La surprise fut totale et le courroux du Quai d’Orsay parfaitement authentique. Tout comme la colère de Georges Pompidou. Il y a certes eu complicité, mais à des échelons inférieurs. Le montage -grossier- ayant couvert « l’enlèvement » des vedettes, via l’irruption d’une société norvégienne fantoche, avait été présenté à la commission chargée de superviser l’exportation des matériels de guerre qui, étrangement, n’a rien trouvé à redire. Mieux, une note des Renseignements généraux, pondues l’avant-veille du jour J, détaillait le stratagème. Elle s’est perdue dans la torpeur de la trêve des confiseurs.

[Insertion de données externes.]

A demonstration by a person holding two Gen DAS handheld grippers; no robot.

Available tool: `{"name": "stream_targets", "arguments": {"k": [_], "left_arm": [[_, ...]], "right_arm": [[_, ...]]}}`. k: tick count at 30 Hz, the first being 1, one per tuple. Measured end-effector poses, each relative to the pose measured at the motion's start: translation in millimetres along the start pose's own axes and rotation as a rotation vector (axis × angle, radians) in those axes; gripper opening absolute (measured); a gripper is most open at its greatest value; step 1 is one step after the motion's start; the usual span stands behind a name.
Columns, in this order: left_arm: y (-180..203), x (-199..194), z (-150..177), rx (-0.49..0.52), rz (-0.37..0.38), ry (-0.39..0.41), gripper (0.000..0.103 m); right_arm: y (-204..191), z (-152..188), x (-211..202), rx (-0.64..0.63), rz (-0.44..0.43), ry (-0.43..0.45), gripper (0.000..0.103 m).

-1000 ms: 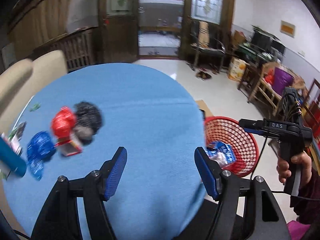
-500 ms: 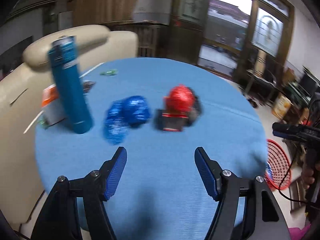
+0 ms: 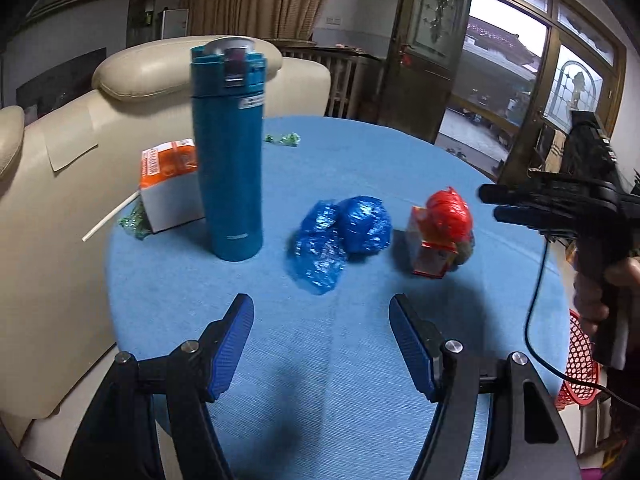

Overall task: Collect trash
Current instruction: 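Move both open grippers back over the table toward the bags, then grasp the red bag with the right gripper while the left grasps the blue bags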

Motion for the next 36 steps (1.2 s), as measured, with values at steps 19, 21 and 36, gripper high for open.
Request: {"name": "stream_targets", "arguments": {"k": [19,21,36], "left_arm": [[24,67,-67,0.047,0.057,-0.060,0.072],[35,81,-77,0.059,0.059,-0.068,0.072],[52,138,-77,0.112,0.021,-0.160,0.045]], "right_arm": [[-3,17,20,-0.095,0.077,-0.013,0.045],[6,25,2,-0.092,0.061,0.012,0.044],[83,77,-53,0.062,0.125,0.040,0.044]]}}
Point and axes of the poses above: each gripper's, at about its wrist camera, not at the fingertips, and x roughly the way its jaws point, y to its right, z to its underside, the point moved 4 cm from there along x, roughly the way its jaws point, and after that the axes turned 6 degrees about -y, right-handed, at the moved point
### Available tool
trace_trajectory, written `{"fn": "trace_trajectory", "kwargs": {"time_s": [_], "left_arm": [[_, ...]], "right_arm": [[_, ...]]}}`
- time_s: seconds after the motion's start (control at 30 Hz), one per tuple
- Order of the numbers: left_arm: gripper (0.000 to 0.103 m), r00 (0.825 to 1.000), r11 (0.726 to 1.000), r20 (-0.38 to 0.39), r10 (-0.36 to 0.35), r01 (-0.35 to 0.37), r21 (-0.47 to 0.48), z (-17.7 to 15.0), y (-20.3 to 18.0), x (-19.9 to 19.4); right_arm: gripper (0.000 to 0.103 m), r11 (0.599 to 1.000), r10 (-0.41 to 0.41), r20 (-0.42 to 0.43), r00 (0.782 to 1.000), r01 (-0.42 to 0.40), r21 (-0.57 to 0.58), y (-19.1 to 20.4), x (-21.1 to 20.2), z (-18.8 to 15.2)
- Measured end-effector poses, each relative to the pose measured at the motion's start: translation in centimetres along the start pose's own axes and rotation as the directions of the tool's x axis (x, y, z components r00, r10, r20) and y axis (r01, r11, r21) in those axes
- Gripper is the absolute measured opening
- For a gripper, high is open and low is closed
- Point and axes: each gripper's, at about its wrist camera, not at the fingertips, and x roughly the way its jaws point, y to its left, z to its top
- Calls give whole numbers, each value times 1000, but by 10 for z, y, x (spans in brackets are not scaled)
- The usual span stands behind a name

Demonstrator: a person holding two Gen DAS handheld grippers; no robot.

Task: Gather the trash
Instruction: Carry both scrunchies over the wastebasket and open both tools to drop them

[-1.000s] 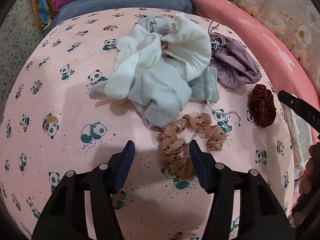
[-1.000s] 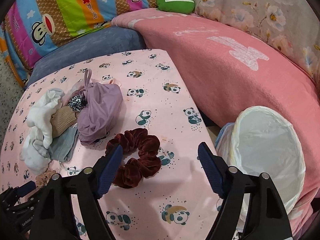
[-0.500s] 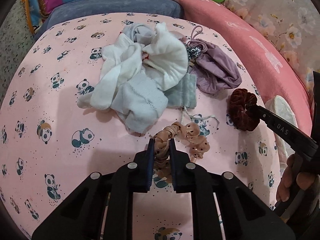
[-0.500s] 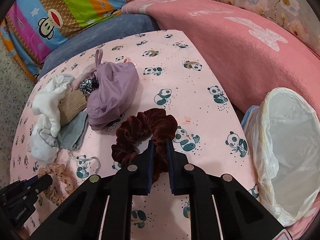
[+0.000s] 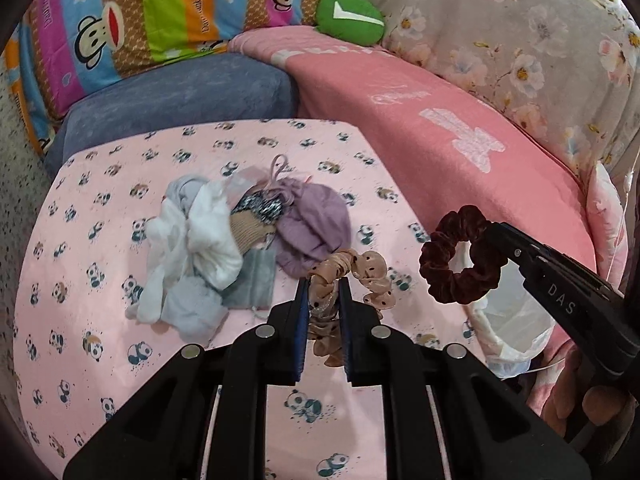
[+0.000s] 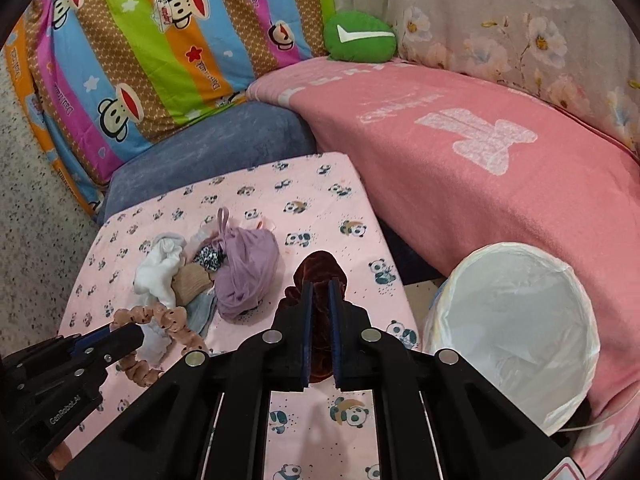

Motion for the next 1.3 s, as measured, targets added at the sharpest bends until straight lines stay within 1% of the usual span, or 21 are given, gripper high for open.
{"fn": "trace_trajectory", "kwargs": {"time_s": [0.1,0.23,0.37,0.47,0.6,0.77,0.97,1.17,1.23,1.27,1.3], "left_arm": [[14,999,999,33,-26,24,44,12,-26,-6],[14,996,994,57,-64,58,97,22,-57,-10],[14,993,984,70,-98,87,155,29,-91,-9],[14,989,974,71,-128,112,196,32,-115,-6],[14,984,958,62,-166,146,247,34,-149,0],[14,981,943,43,-192,172,287,34,-179,6],[15,978,932,26,-207,190,308,34,-202,14],[16,976,924,8,-217,203,325,35,-217,22],[16,977,924,8,-212,197,328,36,-219,24],[19,977,923,8,-214,199,329,36,-220,24],[29,977,924,6,-212,198,326,37,-221,25]], "right_arm": [[9,1000,-15,52,999,14,17,-16,-23,9],[9,998,-50,118,992,45,47,-45,-55,22],[9,993,-89,158,983,76,85,-76,-80,28],[9,988,-119,173,978,100,117,-102,-93,28],[9,979,-157,173,972,130,156,-133,-104,23],[9,969,-189,164,968,157,194,-161,-111,17],[9,959,-212,154,965,175,221,-182,-112,10],[9,955,-218,145,965,181,233,-192,-111,7],[9,955,-220,142,965,183,235,-194,-110,6],[10,955,-218,138,966,181,237,-195,-109,7],[12,955,-215,135,967,179,236,-196,-108,7]]}}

Autre épisode passé à la postérité, le « Do you want me to go back to my plane ? » d’un Jacques Chirac exaspéré par l’étouffante sollicitude des agents de sécurité israélien lors de sa visite au coeur de la Vieille Ville de Jérusalem, le 22 octobre 1996. Avec le recul, y voyez-vous un message au monde arabe ou un emportement sincère ?

L’emportement était à coup sûr sincère. Cela posé, l’accrochage a été magistralement orchestré par l’entourage du président qui, la veille, avait invité les journalistes couvrant la visite à ne pas manquer cette escapade. Il s’agissait pour le successeur de Mitterrand de redonner des couleurs à sa « politique arabe » et d’endosser le costume du mentor de Yasser Arafat, leader de l’OLP. Il va de soi que l’épisode n’aura rien fait pour améliorer les relations entre Chirac et Netanyahu, notoirement exécrables

Quel aura été, sous la Ve République, le président le plus israélophile ?

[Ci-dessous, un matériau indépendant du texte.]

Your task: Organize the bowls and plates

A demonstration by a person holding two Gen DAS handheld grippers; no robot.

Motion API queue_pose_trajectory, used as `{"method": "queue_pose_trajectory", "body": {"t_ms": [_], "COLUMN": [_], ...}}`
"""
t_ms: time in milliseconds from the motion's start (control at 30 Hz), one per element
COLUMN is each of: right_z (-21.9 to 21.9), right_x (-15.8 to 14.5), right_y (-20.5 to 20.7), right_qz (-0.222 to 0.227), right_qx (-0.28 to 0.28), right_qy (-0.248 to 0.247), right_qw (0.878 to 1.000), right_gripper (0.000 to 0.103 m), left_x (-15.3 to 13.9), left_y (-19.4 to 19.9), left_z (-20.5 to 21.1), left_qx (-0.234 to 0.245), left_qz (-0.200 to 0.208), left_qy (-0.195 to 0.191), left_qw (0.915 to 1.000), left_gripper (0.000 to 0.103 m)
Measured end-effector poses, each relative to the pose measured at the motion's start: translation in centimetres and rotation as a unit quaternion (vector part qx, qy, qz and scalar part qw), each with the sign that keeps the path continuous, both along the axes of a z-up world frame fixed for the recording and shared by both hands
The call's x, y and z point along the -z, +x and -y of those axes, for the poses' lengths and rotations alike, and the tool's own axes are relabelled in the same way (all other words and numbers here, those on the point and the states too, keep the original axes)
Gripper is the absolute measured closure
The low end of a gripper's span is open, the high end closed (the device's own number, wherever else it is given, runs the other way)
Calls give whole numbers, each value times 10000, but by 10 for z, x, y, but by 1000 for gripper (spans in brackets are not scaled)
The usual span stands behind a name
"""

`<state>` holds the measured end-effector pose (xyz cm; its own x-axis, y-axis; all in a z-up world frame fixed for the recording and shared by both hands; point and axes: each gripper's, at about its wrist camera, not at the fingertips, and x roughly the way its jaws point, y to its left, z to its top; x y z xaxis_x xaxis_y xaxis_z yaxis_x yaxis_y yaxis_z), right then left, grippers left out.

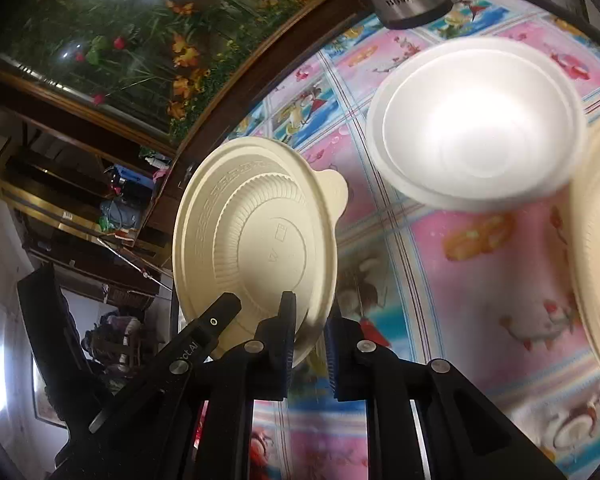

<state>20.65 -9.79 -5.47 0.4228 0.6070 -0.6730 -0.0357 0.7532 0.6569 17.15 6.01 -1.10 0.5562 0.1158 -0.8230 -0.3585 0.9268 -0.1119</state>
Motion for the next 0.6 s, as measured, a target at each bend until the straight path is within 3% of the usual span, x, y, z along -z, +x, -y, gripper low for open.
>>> {"method": "queue_pose_trajectory", "body": {"t_ms": [300, 600], "right_z": [21, 41], "right_x": [-15, -14], "right_y": [-66, -105], "right_qz": [347, 471], "right_qx": [34, 126], "right_qy": [-162, -236], "right_qw": [9993, 9985], "right_gripper": [89, 89], "left_x": [-5, -1], "left_y": [-48, -79], "left_z": [21, 44], "left_qx": [229, 418], "left_qz": [214, 316], "left_qy": [7, 56], "left_qw": [9995, 9986], "left_gripper": [88, 88]}}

La palme revient sans conteste à Nicolas Sarkozy. Lequel affiche dès 2002 des positions très favorables aux thèses israéliennes, voire sionistes, et affiche son empathie envers le peuple juif. Pour autant, l’amitié un rien ostentatoire qui le lie à Netanyahu pâtira du peu de cas que « Bibi » fait de la prétention française de peser sur le règlement de l’imbroglio proche-oriental. Dans ce palmarès, François Mitterrand suit « Sarko » de près. Mais sur un registre plus intellectuel et plus construit, du fait de la profondeur de sa culture hébraïque. A ses yeux, il revenait à la France, en vertu d’une forme de symétrie, de contribuer à l’émergence d’un Etat palestinien après avoir aidé l’Etat juif à naître.

Ariel Sharon puis Benyamin Netanyahu ont l’un et l’autre, au détour de visites en France, enjoint aux Juifs qui y vivent, exposés selon eux au déchaînement de l’antisémite, de faire leur alya ; en clair, de « monter » vers Israël. Cet appel a-t-il été entendu ?

En partie au moins. On observe au début de la décennie 2000, alors que se multiplient les actes d’antisémitisme, une intensification du phénomène : 2000 à 3000 départs chaque année au lieu d’environ un millier jusqu’alors. Mais la vraie vague survient à partir de 2012, au lendemain du carnage de l’école juive de Toulouse, perpétré par Mohammed Merah. Avec un pic à 8000 candidats au « retour » en 2015. L’exploitation politique que fait Netanyahu du désarroi de la communauté suscitera un profond malaise chez les officiels français. A commencer par François Hollande, « baladé » par « Bibi ». [Associé le 1er novembre 2012 à Toulouse à une cérémonie d’hommage aux victimes du terrorisme, celui-ci improvise un quasi-meeting, et ce à quelques mois d’un scrutin législatif anticipé en Israël].

Le scénario d’une coexistence apaisée entre Israël et un Etat palestinien digne de ce nom a-t-il encore la moindre chance de devenir réalité ?

Il y a lieu d’en douter, en tout cas à brève échéance. Mais les formules alternatives sont tellement irréalistes ou conflictuelles qu’on finira bien par y parvenir, pour peu que la communauté internationale s’investisse sérieusement. La France ne reniera pas le dogme de la solution à deux Etats. Mais sa capacité d’influence s’avère tellement modeste qu’elle est condamnée au suivisme, sinon à l’accompagnement thérapeutique.